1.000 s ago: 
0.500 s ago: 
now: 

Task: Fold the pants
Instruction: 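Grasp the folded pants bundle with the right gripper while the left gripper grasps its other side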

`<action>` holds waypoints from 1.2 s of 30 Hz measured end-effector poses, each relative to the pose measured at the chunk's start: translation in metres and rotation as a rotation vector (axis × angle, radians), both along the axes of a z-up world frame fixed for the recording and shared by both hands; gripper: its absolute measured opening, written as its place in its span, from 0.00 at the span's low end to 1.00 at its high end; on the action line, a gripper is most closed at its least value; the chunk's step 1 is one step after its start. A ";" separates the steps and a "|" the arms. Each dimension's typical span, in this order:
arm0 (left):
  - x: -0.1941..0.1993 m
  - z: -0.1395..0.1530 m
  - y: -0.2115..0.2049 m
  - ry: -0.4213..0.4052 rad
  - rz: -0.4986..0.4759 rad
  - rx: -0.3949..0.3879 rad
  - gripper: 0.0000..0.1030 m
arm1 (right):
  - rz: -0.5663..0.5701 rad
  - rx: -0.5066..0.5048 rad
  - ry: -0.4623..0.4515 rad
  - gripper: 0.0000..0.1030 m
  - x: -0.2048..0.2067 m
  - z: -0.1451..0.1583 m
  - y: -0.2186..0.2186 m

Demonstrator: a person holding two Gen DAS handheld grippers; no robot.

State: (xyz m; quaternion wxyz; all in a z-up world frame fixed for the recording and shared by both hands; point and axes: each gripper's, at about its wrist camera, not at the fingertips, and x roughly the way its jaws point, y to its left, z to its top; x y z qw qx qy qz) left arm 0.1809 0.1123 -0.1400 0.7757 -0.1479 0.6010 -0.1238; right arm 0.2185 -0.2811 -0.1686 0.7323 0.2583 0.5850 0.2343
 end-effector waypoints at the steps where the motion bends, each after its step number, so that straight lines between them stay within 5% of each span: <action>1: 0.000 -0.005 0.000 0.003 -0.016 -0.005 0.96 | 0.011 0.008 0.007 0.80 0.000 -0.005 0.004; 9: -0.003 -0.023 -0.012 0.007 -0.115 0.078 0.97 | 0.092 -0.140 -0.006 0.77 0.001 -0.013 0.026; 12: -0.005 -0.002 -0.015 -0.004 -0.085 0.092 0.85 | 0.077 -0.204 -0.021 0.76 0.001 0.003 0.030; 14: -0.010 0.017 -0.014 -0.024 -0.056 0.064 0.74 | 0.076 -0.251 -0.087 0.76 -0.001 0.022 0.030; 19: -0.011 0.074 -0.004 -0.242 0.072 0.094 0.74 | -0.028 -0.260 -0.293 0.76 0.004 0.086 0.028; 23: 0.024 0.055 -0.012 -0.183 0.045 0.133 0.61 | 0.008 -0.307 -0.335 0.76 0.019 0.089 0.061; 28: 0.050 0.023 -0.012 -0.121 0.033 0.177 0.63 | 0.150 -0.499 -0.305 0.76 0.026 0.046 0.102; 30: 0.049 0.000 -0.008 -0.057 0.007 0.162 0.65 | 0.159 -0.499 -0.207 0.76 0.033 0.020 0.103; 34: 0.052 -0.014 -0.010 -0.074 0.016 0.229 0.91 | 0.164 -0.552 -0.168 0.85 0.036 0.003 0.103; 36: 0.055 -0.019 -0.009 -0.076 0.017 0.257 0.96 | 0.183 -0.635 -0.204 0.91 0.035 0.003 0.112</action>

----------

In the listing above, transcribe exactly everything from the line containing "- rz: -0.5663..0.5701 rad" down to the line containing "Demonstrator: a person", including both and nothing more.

**Solution below**.
  - rz: -0.5663..0.5701 rad
  - rx: -0.5066..0.5048 rad
  - ry: -0.4623..0.4515 rad
  - gripper: 0.0000..0.1030 m
  - x: -0.2048..0.2067 m
  - z: -0.1451..0.1583 m
  - y: -0.2186..0.2186 m

Demonstrator: a person holding two Gen DAS handheld grippers; no robot.

The given output is the complete response.